WHAT YOU NEED TO DO - If a line of the records holds the word "mattress", copy it out.

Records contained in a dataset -

*-*-*

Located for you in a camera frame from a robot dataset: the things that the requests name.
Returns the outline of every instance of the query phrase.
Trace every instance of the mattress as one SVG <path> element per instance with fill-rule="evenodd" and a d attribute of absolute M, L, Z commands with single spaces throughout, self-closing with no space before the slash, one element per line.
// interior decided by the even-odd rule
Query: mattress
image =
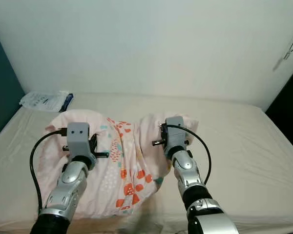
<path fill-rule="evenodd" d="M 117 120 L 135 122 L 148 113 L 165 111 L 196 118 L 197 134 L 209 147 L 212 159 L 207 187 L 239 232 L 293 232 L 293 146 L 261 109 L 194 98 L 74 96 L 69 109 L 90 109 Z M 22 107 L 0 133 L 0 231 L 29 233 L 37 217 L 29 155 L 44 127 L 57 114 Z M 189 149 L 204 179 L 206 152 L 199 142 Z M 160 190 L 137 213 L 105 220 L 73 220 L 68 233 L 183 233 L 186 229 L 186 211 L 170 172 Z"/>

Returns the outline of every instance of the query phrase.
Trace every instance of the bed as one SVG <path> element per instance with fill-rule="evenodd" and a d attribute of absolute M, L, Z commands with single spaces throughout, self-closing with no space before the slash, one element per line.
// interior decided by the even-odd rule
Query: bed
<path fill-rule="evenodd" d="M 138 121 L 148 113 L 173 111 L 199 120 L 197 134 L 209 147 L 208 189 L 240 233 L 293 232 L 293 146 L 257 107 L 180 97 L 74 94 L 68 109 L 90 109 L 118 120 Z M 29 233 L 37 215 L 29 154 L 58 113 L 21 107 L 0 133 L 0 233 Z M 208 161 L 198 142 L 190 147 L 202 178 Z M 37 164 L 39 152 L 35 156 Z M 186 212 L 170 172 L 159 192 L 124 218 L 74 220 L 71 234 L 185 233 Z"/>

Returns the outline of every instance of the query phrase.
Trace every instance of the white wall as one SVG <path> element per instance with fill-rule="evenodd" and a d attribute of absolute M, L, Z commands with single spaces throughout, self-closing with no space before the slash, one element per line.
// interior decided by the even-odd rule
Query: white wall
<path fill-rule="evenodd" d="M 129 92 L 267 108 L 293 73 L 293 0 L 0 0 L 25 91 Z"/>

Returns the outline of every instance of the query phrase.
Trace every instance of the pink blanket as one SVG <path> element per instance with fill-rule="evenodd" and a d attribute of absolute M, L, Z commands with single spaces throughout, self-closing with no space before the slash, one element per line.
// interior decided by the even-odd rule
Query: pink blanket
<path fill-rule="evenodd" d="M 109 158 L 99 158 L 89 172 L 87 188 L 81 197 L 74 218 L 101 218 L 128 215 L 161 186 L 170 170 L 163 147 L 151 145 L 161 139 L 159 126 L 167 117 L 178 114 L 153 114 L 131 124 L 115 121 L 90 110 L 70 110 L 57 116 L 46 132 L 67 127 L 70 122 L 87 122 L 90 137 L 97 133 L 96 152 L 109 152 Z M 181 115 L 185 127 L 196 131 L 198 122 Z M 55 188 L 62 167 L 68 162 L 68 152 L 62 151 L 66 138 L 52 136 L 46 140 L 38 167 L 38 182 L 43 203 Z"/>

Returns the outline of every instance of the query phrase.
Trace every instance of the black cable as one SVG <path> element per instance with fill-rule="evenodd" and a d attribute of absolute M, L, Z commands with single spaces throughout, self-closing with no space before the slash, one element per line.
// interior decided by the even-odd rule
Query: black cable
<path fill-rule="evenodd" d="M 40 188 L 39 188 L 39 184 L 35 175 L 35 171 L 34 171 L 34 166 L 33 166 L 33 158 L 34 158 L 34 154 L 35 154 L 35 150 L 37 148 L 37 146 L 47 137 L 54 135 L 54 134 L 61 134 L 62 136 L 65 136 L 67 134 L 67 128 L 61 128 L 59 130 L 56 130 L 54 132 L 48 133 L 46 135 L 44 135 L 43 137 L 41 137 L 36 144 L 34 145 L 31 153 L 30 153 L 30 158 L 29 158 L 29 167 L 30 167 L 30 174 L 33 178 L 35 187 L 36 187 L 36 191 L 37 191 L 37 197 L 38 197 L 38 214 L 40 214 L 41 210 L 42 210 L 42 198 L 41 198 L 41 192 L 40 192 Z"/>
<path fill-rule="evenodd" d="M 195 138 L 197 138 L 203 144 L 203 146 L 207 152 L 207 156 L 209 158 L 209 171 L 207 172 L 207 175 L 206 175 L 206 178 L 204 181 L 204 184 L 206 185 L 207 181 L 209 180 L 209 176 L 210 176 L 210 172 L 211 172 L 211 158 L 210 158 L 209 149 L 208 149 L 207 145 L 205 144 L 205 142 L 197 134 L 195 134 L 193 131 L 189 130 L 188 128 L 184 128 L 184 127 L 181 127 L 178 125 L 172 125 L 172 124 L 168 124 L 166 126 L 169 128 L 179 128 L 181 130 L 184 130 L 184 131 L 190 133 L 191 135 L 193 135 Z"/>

*-*-*

SOLUTION TO THIS EXERCISE -
Trace every instance of the mattress as one SVG <path> element per instance with fill-rule="evenodd" and a d attribute of absolute M, L, Z commands with single spaces throughout, self-closing with no space before the slash, one element per line.
Query: mattress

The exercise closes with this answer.